I was recently invited to talk to an environmental science coding club (slides here).
My mind is constantly buzzing with ideas on generative AI and different ways for how this new technology fits into the research process. So I often struggle to find the focus needed for a sub hour presentation. Needless to say, it wasn’t my best presentation. But like many presentations, I had a clearer picture of what I wanted to say after I presented it.
What I realized is that being judicious with AI coding tools like Claude Code or Github Copilot mitigates many of the risks that concern researchers:
* Will it save me time or will I waste time later fixing up slop?
* How much electricity does it use and what are the carbon emissions?
* Is it safe to use on my computer in a cybersecurity sense?
* Will foreign companies steal my personal data and use it against me?
By judicious I mean using AI tools in a targeted way for specific tasks where you know it works well. I also mean carefully preparing the context and prompts for the AI.
Lots of the problems arise with careless use of AI tools.
There’s a fair bit of “let’s just throw AI at this problem and see what it does” in the workforce at the moment. I think this happens either out of awe for its abilities, naivety or just frustration with lack of progress on something.
Throwing an immense AI machine like Claude Opus at a poorly defined problem is not judicious use.
The now famous Metr study found software developers thought they would spend less time but actually spent more time on a task using AI.
Researchers aren’t software developers and we have different workflows. AI coding agents seem to be delivering some truly useful software improvements now. But my guess is that this time wasting problem is actually worse for researchers than for software developers.
Researchers care more about the ‘how its done’ than software developers do, software developers put more emphasis on a good end product. Software developers also have the advantage of a clear goal that is easy to verify for accuracy (e.g. an app that works). Its harder to verify that a research output is accurate, because novel research by definition has never been done before. In fact, it takes some fields decades to verify new results.
I think the AI time wasting happens (and I’ve see it happen in my own work) because we have lazy primate brains and its tempting to just see what AI can do. But then you end up burning time correcting mistakes, correcting slop or fixing things to your own style (anyone else tired of Claude’s ubiquitous contrastive logic popping up on social media, blogs and papers everywhere?).
The trick is to experiment just enough to know at what points in a research workflow AI can truly be useful. Then put hard mental work in up front to plan your prompts and context. This gives the coding agent (or whatever AI tool) the best chance of creating a useful answer that meets your standards and style of writing/coding/visualization.
Scott and I tested the benefits of more detailed and specific prompts in our test of how coding agents do ecological analyses. They make more statistically defensible recommendations, write more accurate code and write code in a more consistent style if you use carefully prepared prompts, detailed plans and give more relevant context.
That’s one reason we recommended breaking research workflows into steps for AI tools. For data analysis, plan the methods first, then plan how the code will be structured, finally get the AI to write the code.

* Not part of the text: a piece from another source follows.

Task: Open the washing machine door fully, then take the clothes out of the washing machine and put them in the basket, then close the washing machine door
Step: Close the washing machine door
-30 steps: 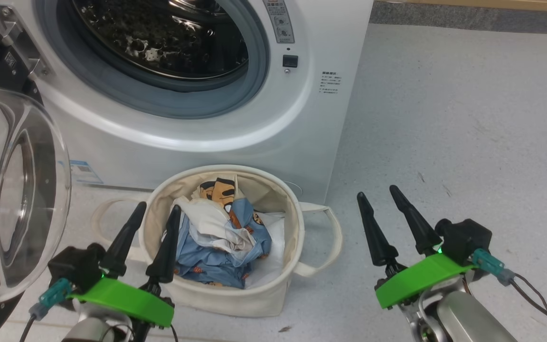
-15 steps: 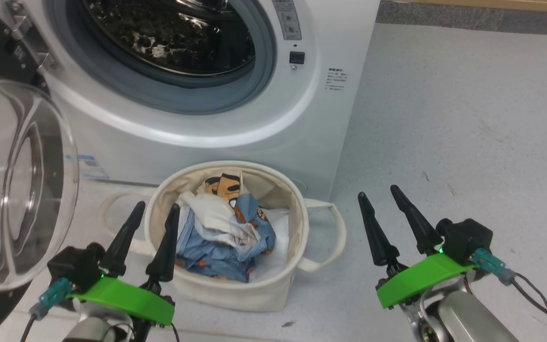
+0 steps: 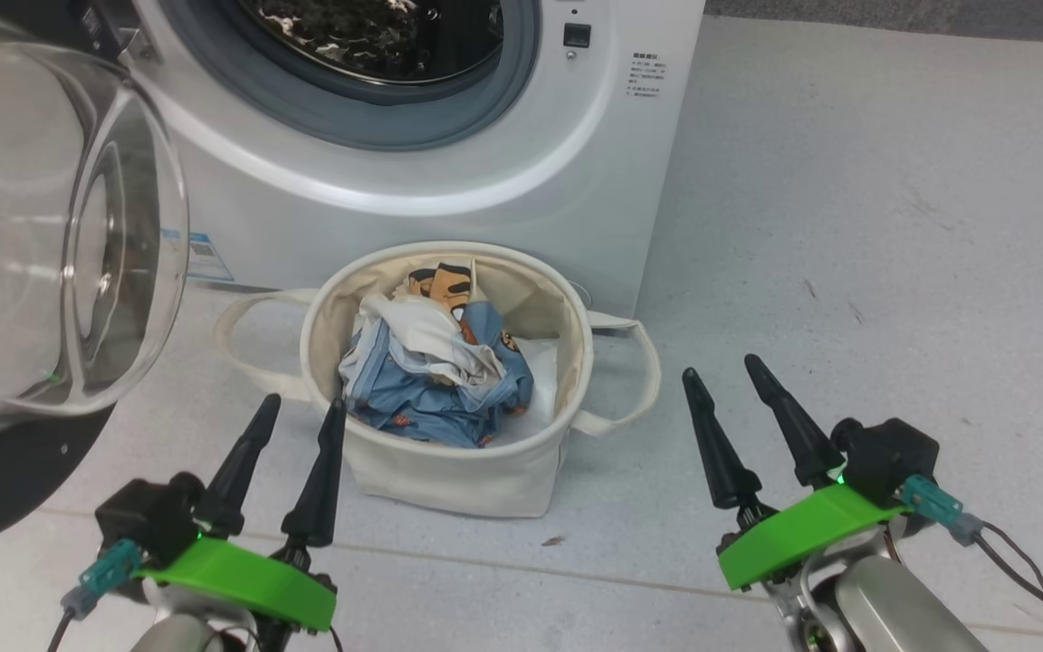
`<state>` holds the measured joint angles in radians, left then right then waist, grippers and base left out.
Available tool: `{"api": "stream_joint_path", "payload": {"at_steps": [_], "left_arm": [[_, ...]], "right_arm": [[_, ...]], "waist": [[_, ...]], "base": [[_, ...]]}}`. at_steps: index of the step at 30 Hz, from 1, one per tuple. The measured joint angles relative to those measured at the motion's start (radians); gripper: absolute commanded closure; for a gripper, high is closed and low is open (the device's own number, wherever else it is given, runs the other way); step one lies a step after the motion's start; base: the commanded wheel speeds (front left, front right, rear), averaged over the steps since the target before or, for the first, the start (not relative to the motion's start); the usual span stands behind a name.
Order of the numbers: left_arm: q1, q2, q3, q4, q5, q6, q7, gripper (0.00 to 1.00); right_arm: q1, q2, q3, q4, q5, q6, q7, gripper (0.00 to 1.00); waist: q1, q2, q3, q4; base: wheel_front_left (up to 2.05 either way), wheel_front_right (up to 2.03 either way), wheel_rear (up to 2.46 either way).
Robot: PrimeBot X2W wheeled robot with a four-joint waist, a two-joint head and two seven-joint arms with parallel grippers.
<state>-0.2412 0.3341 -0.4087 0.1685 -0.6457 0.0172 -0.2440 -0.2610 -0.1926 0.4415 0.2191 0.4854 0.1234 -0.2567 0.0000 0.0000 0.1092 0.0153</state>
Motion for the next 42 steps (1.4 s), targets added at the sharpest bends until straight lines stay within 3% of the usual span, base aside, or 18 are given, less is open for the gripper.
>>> {"api": "stream_joint_path", "payload": {"at_steps": [20, 24, 30, 36, 42], "left_arm": [[0.009, -0.002, -0.007, 0.015, -0.001, 0.0, 0.0, 0.0], [0.008, -0.022, 0.007, 0.035, -0.028, 0.028, 0.006, 0.0], [0.008, -0.028, 0.005, 0.04, -0.005, 0.038, 0.003, 0.0], [0.01, -0.029, 0.028, 0.054, 0.039, 0.078, -0.005, 0.0], [0.03, -0.046, 0.037, 0.063, 0.063, 0.088, -0.005, 0.0]], "right_arm": [[0.0, 0.0, 0.0, 0.0, 0.0, 0.0, 0.0, 0.0], [0.0, 0.0, -0.001, -0.001, 0.0, 0.0, 0.0, 0.0], [0.0, -0.016, -0.002, -0.006, -0.002, 0.0, 0.002, 0.0], [0.0, -0.029, -0.003, -0.012, -0.002, 0.0, 0.009, 0.0], [0.002, -0.035, 0.001, -0.012, -0.001, 0.0, 0.019, 0.0]], "waist": [[0.0, 0.0, 0.0, 0.009], [0.0, 0.0, -0.002, 0.022], [0.0, 0.0, -0.002, 0.074], [0.0, 0.0, -0.015, 0.154], [0.0, 0.0, -0.037, 0.242]], "base": [[-0.13, 0.13, 0.0], [0.0, 0.0, 0.0], [0.0, 0.0, 0.0], [0.0, 0.0, 0.0], [0.0, 0.0, 0.0]]}}
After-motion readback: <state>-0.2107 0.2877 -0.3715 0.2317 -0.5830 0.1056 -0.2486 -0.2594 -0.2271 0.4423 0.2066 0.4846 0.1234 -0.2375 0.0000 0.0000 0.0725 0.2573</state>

That gives you more control and more understanding, which is what you need if you are putting your reputation on the study at the end of the day.
An unexpected result was that a clear workflow with carefully prepared prompts meant that cheaper LLMs could perform as well as the best LLMs (at the time).
Which brings me back to the list at the start.
Cheaper LLMs have fewer parameters and use less energy. So a judicious approach uses less electricity. In fact, long running AI agents use many times more electricity than the equivalent task done in several smalls steps with human intervention. So fewer more careful prompts that are part of your plan will save energy.
A judicious approach is more surgical about where on your computer you use AI and what context you provide. Access to fewer files creates fewer security risks (but be warned, AI agents like Claude Code can use the terminal and can do just about anything on your computer, like steal data or delete all your files. They just rarely do these bad things).
Getting good results out of smaller cheaper LLMs pushes you into the realm of open-weight models being useful. These are models that are free to download and run locally, avoiding issues with data and prompts leaving your computer.
Generative AI isn’t the tool for every job you need to do on the computer. Take a bit of time now to figure out what works and what is actually wasting your time. It will save you time later.